CONTENT WARNING: This year’s Documentary Shorts nominees contain violence, language, and adult themes comparable to an R rating.
Full lineup (143 min)
Ed Perkins and Jonathan Chinn, UK, 27 min
Everything changed for Cornelius Walker on 27 November 2000 when Damilola Taylor was killed. Damilola was 11, the same age as Cornelius. He lived five minutes away. He had the same skin colour. Cornelius’s mother, scared for her son’s safety, moved their family out of London. Cornelius suddenly found himself living on a white estate run by racists. But rather than fight them, Cornelius decided to become more like the people who hated him. They became his family and kept him safe. And in return, Cornelius became submerged in a culture of violence and hatred. But as the violence and racism against other black people continued, Cornelius struggled to marry his real identity with the one he had acquired.

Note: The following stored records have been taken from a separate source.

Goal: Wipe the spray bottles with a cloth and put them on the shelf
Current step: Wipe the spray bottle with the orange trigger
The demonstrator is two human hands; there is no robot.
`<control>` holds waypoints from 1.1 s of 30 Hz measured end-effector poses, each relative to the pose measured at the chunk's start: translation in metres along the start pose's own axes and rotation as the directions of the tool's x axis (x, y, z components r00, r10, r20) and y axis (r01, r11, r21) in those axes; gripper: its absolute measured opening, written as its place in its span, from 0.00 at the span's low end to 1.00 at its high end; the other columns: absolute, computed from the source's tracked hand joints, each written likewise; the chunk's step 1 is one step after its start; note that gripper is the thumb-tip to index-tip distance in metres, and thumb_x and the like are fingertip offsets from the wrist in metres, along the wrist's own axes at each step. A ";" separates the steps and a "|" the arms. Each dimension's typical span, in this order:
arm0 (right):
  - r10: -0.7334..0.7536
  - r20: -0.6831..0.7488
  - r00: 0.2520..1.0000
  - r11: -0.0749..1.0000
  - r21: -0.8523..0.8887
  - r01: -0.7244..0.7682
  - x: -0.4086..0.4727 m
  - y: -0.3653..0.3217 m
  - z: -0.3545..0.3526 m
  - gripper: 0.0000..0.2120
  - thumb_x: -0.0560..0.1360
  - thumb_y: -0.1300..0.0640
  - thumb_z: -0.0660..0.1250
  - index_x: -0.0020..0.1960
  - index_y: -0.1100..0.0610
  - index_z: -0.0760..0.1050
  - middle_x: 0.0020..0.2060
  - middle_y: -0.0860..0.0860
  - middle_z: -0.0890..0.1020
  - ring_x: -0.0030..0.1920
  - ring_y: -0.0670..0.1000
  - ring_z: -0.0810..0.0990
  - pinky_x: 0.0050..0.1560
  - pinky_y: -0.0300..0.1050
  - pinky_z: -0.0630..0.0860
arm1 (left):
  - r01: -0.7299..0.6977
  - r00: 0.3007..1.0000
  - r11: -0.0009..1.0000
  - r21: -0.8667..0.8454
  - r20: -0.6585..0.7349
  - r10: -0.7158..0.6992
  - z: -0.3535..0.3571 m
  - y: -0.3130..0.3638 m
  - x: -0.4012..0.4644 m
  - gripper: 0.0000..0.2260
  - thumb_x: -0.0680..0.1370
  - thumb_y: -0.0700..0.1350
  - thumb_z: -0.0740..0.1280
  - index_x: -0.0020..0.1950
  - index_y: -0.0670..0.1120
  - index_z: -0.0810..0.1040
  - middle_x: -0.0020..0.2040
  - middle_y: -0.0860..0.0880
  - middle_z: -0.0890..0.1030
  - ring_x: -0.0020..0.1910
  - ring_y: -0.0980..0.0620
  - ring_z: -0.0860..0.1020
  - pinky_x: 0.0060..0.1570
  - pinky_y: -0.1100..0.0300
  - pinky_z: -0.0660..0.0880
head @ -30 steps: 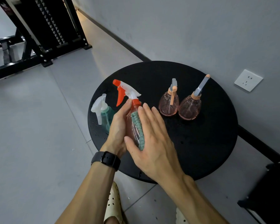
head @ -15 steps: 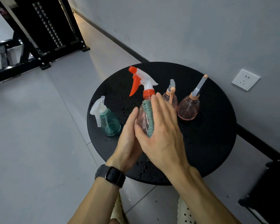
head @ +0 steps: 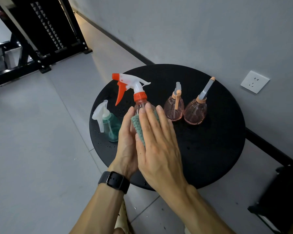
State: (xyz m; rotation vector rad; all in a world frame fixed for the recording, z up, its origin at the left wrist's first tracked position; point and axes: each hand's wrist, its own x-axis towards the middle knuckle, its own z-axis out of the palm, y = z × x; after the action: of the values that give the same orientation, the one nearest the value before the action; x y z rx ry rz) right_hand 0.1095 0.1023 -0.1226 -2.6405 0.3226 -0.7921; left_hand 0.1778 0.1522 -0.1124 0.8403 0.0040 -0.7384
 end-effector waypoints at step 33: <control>0.034 0.012 0.999 0.988 0.152 -0.035 0.007 0.013 -0.005 0.25 0.80 0.54 0.51 0.76 0.60 0.60 0.77 0.54 0.61 0.78 0.52 0.53 0.74 0.58 0.59 | 0.020 0.997 0.988 0.155 0.065 -0.031 0.000 -0.008 -0.003 0.19 0.83 0.57 0.57 0.55 0.46 0.82 0.49 0.47 0.84 0.52 0.51 0.82 0.57 0.57 0.75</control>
State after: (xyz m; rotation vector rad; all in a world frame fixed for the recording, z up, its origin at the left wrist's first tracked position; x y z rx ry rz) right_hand 0.1107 0.0873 -0.1209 -2.4888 0.2926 -0.7620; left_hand 0.1707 0.1508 -0.1173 0.9640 -0.1043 -0.7982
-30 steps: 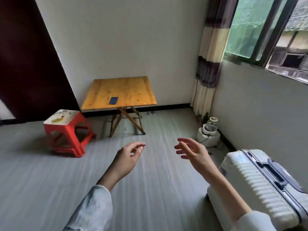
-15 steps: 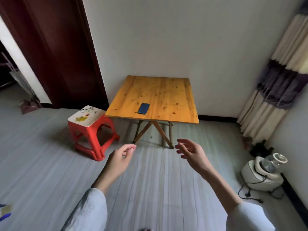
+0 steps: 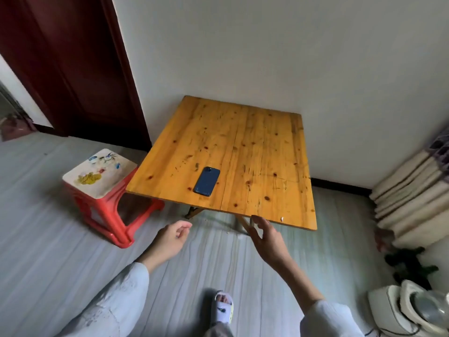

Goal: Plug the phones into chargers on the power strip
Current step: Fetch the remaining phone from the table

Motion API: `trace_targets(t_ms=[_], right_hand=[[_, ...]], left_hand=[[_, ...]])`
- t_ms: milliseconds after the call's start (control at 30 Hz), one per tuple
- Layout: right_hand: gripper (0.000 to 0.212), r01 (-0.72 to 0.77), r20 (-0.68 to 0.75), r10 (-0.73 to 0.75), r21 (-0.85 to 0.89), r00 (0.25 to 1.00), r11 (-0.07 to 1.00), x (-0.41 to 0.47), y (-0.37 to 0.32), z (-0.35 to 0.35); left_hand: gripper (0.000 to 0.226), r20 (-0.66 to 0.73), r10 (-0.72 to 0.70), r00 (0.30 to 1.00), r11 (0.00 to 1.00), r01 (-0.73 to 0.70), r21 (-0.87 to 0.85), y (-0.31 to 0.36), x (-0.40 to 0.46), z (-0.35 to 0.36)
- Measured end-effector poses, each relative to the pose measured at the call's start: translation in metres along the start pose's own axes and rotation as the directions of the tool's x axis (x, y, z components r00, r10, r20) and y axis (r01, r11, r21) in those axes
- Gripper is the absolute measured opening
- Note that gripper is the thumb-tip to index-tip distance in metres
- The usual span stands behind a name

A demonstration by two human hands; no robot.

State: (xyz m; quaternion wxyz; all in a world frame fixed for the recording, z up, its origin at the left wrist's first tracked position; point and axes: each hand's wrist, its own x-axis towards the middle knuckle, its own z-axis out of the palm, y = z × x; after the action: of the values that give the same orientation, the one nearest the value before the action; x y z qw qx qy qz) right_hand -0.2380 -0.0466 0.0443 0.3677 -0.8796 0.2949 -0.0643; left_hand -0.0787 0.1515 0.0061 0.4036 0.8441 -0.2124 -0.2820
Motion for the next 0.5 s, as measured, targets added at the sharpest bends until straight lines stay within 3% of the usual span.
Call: trace_targets(t_ms=[233, 500], right_hand=[[0.054, -0.068, 0.184, 0.102, -0.185, 0.978, 0.98, 0.159, 0.06, 0.032], [0.074, -0.058, 0.334, 0.247, -0.489, 0.91, 0.871, 0.234, 0.129, 0.078]], left_hand=[[0.03, -0.059, -0.115, 0.992, 0.987, 0.121, 0.102, 0.006, 0.149, 0.027], [0.062, -0.035, -0.245, 0.969, 0.895, 0.24, 0.377, -0.006, 0.257, 0.07]])
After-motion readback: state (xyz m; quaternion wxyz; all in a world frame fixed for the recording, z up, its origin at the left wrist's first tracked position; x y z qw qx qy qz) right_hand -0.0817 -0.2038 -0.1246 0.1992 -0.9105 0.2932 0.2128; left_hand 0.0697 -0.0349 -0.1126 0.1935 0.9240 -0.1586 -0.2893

Filmed with non-actors in locations where the real events took place 15 years ago, Black Sheep blurs the boundaries between documentary and fiction to pose difficult and highly topical questions about race and identity. Who decides what makes us who we are? And what compromises are we prepared to make in order to fit in?
Rob Epstein and Jeffrey Friedman, USA, 40 min
Where will loved ones spend their last days? Who will be in the room? What feelings and secrets need to be shared with family before it is too late? Acclaimed Academy Award-winning filmmakers Rob Epstein and Jeffrey Friedman (The Times of Harvey Milk, The Celluloid Closet, Paragraph 175) probe these questions and more in the context of two San Francisco Bay Area medical facilities on the forefront of creating new paradigms for end of life decisions with grace.
Skye Fitzgerald and Bryn Mooser, USA, 40 min
Volunteers from a German non-profit risk the waves of the Mediterranean to pluck refugees from sinking rafts pushing off from Libya in the middle of the night. Lifeboat puts a human face on one of the world’s greatest contemporary global crises and provides a spark of hope surrounding how civil society can intervene in the refugee crisis in a meaningful way.
A Night at the Garden
Marshall Curry, USA, 7 min
In 1939, 20,000 Americans rallied in New York’s Madison Square Garden to celebrate the rise of Nazism—an event largely forgotten from American history. A Night at the Garden, made entirely from archival footage filmed that night, transports audiences to this chilling gathering and shines a light on the power of demagoguery and anti-Semitism in the United States.
PERIOD. END OF SENTENCE.
Rayka Zahtabchi and Melissa Berton, India, 26 min
In a rural village outside Delhi, India, women lead a quiet revolution. They fight against the deeply-rooted stigma of menstruation. PERIOD. END OF SENTENCE.—a documentary short directed by Rayka Zehtabchi—tells their story. For generations, these women didn’t have access to pads, which lead to health problems and girls missing school or dropping out entirely. But when a sanitary pad machine is installed in the village, the women learn to manufacture and market their own pads, empowering the women of their community. They name their brand “FLY,” because they want women “to soar.” Their flight is, in part, enabled by the work of high school girls half a world away, in California, who raised the initial money for the machine and began a non-profit called “The Pad Project.”